What to produce: Repeat exactly, please, the lines that begin at the start of the listing and end at the line holding "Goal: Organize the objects".

Extracted material:
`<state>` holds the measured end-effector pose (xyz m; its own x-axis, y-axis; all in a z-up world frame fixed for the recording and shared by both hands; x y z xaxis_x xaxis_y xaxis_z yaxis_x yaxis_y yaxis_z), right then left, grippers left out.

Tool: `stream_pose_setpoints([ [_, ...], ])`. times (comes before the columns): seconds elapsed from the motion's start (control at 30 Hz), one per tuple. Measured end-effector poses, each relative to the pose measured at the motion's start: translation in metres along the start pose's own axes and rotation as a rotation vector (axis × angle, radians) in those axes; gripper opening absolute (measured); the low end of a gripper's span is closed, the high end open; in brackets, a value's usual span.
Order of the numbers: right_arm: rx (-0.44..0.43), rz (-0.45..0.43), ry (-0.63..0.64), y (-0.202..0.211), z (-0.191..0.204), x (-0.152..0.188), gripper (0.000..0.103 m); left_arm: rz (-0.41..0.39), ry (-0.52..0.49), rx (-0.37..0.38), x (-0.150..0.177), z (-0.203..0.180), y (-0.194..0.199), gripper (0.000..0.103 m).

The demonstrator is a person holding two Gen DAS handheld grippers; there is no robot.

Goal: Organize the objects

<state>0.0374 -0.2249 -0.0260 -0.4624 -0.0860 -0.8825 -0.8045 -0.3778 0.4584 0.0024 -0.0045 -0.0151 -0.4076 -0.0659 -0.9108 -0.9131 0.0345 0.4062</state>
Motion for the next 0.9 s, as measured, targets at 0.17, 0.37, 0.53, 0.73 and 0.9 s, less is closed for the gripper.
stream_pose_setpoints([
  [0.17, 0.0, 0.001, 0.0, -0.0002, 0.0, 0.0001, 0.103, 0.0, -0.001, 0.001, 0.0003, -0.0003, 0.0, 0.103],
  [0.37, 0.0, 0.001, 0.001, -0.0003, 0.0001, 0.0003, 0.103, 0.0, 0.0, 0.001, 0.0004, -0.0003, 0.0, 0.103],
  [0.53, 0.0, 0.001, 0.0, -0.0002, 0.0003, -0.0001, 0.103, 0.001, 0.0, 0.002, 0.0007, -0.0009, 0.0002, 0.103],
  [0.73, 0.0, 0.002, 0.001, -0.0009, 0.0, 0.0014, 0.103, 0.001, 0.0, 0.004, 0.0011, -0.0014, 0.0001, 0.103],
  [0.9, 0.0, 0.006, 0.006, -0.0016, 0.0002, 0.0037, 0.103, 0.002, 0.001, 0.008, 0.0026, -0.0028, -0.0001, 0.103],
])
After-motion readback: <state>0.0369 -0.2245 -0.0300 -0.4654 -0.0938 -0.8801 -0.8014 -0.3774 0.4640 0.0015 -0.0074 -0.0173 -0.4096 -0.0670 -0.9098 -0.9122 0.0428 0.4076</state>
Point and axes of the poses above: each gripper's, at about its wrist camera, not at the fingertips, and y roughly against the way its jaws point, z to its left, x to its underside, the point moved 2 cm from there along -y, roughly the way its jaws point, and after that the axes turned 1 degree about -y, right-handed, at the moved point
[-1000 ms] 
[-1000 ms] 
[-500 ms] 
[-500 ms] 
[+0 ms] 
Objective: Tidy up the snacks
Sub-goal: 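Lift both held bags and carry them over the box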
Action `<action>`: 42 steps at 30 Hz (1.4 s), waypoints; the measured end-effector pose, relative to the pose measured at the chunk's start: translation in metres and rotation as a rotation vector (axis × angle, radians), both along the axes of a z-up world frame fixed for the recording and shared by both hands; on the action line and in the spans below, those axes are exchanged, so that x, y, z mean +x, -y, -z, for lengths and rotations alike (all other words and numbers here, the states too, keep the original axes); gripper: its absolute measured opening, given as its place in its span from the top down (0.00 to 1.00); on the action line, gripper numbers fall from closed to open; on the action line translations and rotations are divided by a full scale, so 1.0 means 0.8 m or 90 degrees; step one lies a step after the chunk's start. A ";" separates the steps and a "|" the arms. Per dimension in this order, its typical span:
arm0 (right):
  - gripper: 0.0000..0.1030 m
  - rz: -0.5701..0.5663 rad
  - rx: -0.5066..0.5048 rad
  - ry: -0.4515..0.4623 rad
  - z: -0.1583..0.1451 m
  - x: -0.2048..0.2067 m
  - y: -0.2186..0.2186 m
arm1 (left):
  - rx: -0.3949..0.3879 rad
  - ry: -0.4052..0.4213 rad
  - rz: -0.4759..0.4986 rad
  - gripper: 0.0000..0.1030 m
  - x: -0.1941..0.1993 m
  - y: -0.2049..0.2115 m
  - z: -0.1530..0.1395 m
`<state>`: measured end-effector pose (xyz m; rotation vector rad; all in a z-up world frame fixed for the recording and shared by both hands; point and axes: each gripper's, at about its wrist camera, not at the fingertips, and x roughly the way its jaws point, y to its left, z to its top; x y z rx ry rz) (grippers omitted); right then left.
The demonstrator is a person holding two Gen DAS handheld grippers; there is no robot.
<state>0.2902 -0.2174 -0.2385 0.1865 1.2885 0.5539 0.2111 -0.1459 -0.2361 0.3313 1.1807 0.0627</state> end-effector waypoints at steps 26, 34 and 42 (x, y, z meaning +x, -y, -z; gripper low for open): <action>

Answer section:
`<state>` holds the measured end-effector pose (xyz m; its own x-axis, y-axis; all in a z-up world frame fixed for the recording and shared by both hands; x y z xaxis_x xaxis_y xaxis_z yaxis_x yaxis_y yaxis_z), right then left, grippers left out.

Tool: `stream_pose_setpoints([ [_, ...], ])`. times (comes before the columns): seconds elapsed from the motion's start (control at 30 Hz), one per tuple. Measured end-effector poses, each relative to the pose measured at the motion's start: translation in metres along the start pose's own axes and rotation as a rotation vector (axis × angle, radians) in those axes; gripper opening absolute (measured); the low end of a gripper's span is closed, the high end open; in brackets, a value's usual span.
Order of the numbers: right_arm: rx (-0.44..0.43), rz (-0.45..0.43), ry (-0.63..0.64), y (-0.202..0.211), z (-0.191..0.204), x (-0.152..0.188), gripper (0.000..0.103 m); left_arm: rz (-0.41..0.39), ry (-0.52..0.49), rx (-0.37..0.38), x (-0.150..0.177), z (-0.203..0.180), y (-0.194..0.199), gripper (0.000..0.103 m).

The demonstrator is a person holding two Gen DAS handheld grippers; there is no robot.

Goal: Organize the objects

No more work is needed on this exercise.